§ **PROBLEM DESCRIPTION**
All that is wanted is the lines from the first line of the listing below through the line containing "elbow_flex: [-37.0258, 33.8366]", written out exactly with pictures left out.

§ **EXERCISE INPUTS**
┄┄┄┄┄┄┄┄┄┄

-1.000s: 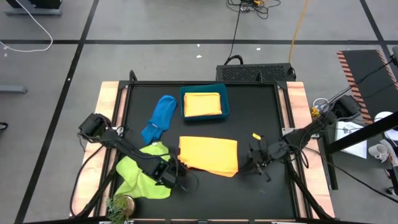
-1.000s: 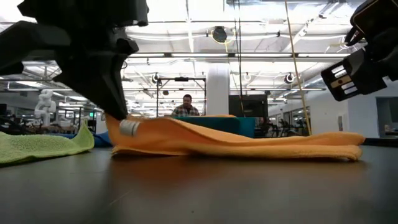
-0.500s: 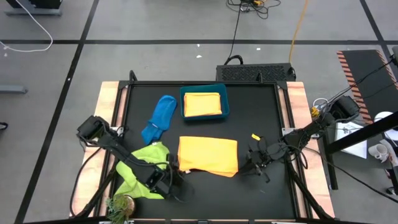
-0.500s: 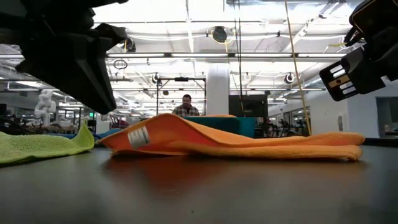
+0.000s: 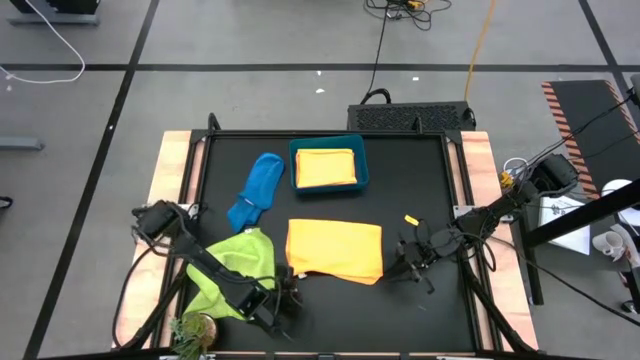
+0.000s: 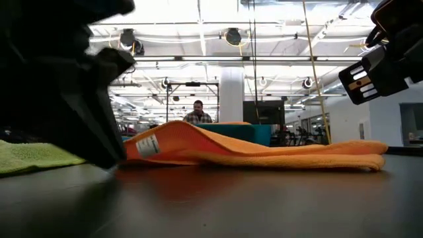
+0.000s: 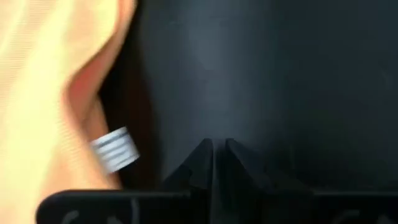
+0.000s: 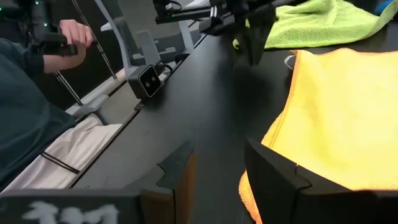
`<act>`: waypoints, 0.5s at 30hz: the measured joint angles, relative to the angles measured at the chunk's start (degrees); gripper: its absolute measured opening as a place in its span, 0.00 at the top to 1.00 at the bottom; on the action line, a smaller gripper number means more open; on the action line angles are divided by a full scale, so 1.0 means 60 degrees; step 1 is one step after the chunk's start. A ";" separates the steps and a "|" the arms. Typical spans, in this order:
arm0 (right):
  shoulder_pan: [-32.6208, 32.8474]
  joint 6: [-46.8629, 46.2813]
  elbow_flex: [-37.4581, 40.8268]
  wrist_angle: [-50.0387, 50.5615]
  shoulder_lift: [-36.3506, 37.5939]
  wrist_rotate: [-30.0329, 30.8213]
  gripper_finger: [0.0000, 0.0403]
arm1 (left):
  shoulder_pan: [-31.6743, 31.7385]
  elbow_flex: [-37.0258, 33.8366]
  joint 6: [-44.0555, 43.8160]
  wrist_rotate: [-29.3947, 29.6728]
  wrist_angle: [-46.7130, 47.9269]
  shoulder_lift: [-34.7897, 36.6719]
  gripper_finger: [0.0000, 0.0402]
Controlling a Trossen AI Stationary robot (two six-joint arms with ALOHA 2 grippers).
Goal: Fold microfiber towels
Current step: Fold the orange microfiber cloth
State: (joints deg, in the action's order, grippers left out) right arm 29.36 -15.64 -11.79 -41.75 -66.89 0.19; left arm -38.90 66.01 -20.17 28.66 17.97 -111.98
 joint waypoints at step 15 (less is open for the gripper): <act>0.0000 0.0000 -0.0007 -0.0012 0.0000 0.0000 0.68 | 0.0721 0.0053 -0.0490 0.1237 0.1387 -0.0314 0.88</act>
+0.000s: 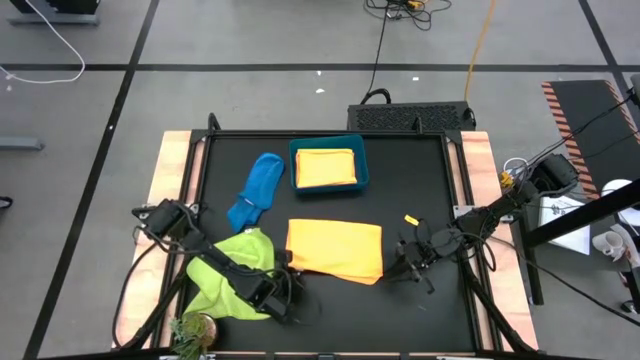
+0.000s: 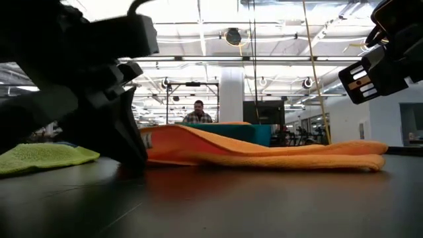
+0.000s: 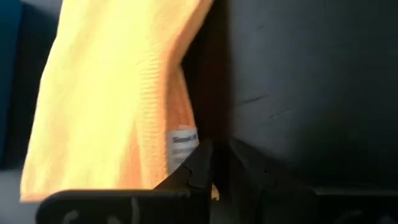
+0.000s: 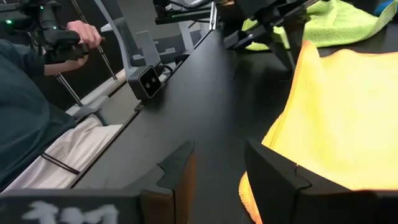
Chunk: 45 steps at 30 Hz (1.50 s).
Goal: Fold microfiber towels
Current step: Fold the orange microfiber cloth
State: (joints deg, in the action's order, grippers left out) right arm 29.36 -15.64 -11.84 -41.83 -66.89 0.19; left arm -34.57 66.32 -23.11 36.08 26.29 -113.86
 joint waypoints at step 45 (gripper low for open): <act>-0.0004 0.0222 0.0004 0.0008 0.0000 0.0248 0.68 | 0.0064 0.1571 0.1543 -0.0382 0.0017 0.0160 0.99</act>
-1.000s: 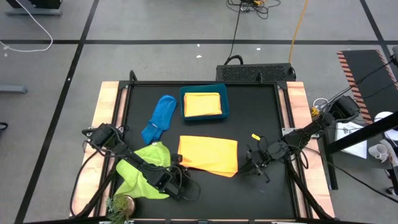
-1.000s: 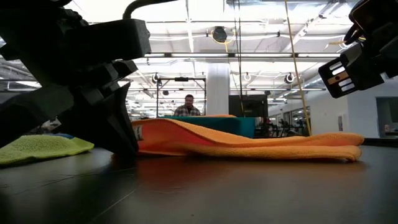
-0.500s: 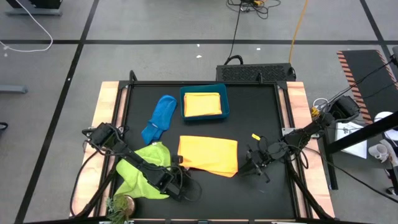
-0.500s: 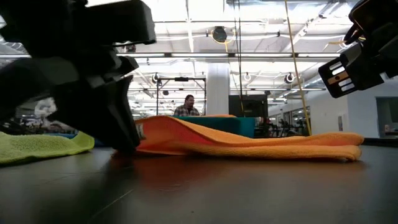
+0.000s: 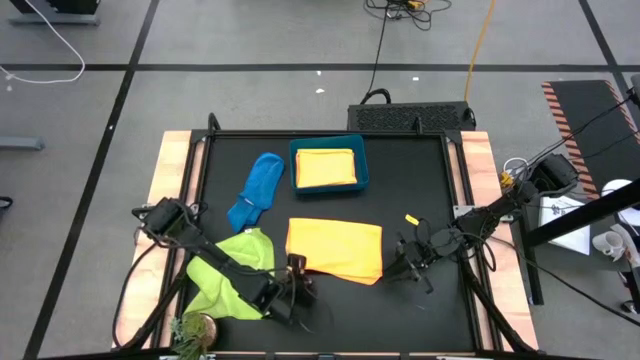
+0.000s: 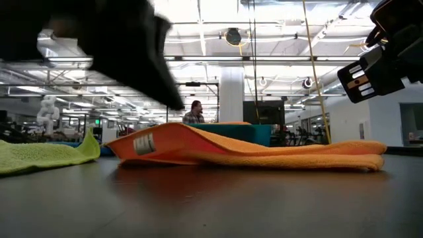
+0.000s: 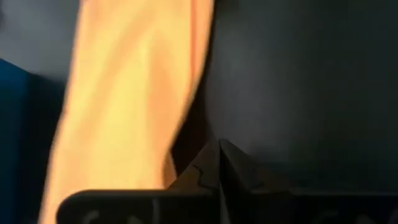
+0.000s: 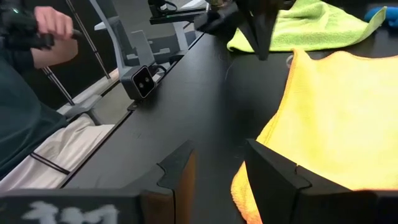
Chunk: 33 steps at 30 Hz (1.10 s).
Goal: Fold microfiber towels
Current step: Fold the orange microfiber cloth
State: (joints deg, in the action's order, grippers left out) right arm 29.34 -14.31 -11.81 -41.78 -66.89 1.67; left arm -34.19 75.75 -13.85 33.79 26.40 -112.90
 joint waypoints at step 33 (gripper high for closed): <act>0.0000 0.0033 0.0007 -0.0004 0.0004 0.0033 0.68 | -0.0683 0.3623 -0.2505 0.0356 0.4699 -0.2371 0.63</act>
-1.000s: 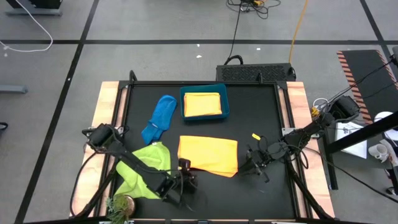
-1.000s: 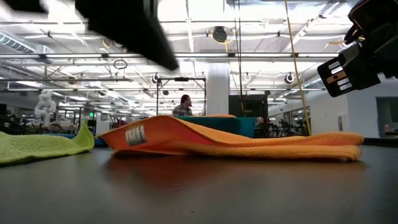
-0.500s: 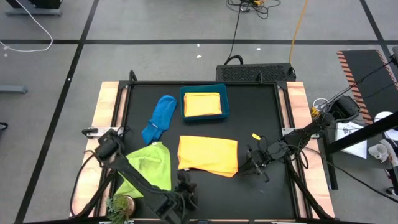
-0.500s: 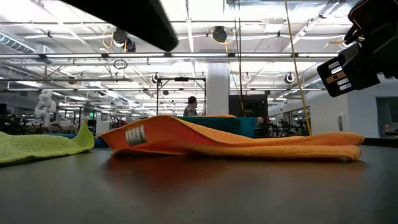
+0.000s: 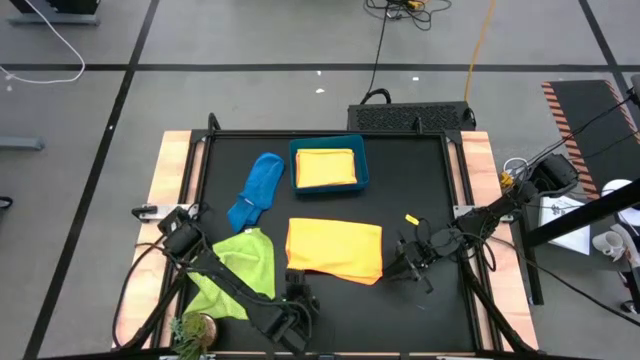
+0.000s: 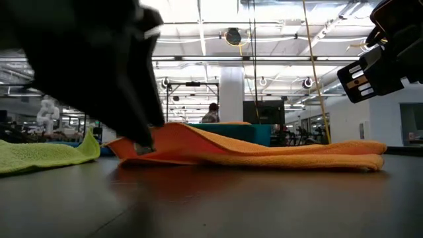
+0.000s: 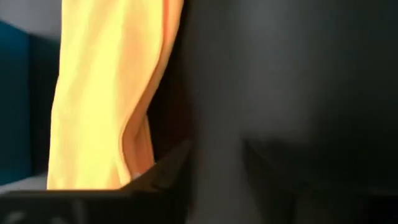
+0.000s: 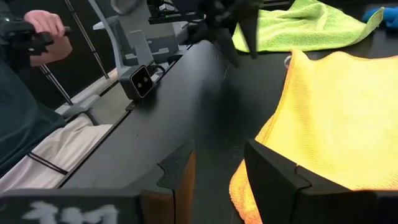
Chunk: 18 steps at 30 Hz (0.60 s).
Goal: Fold microfiber towels
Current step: Fold the orange microfiber cloth
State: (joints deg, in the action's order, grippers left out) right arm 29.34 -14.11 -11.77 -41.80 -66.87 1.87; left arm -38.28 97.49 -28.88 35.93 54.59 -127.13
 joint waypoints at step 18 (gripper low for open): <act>0.0000 -0.0015 0.0000 0.0004 0.0000 0.0004 0.68 | 0.0937 -0.0966 -0.0278 -0.1148 0.0345 0.0036 0.65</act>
State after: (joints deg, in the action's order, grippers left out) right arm 29.34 -14.20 -11.77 -41.78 -66.87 1.89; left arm -32.66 91.69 -30.55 29.04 56.66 -126.91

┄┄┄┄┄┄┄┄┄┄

§ **EXERCISE SOLUTION**
-1.000s: 
-1.000s: 
-0.500s: 
-0.500s: 
+0.000s: 
+0.000s: 
+0.000s: 
+0.000s: 
`<act>`: waypoints, 0.5s at 30hz: the measured joint angles, relative to the angles measured at the chunk's start (degrees); gripper: its absolute measured opening as a place in its span, 0.00 at the top to 1.00 at the bottom; on the action line, a smaller gripper number means more open; on the action line angles are divided by a full scale, so 1.0 means 60 degrees; step 1 is one step after the chunk's start. A ";" separates the steps and a "|" the arms. Typical spans, in this order:
arm0 (right):
  shoulder_pan: [-32.6208, 32.8474]
  joint 6: [-46.8629, 46.2813]
  elbow_flex: [-37.4581, 40.8268]
  wrist_angle: [-50.0387, 50.5615]
  shoulder_lift: [-36.3506, 37.5939]
  wrist_rotate: [-30.0329, 30.8213]
  gripper_finger: [0.0000, 0.0403]
arm1 (left):
  shoulder_pan: [-31.6743, 31.7385]
  elbow_flex: [-37.0258, 33.8366]

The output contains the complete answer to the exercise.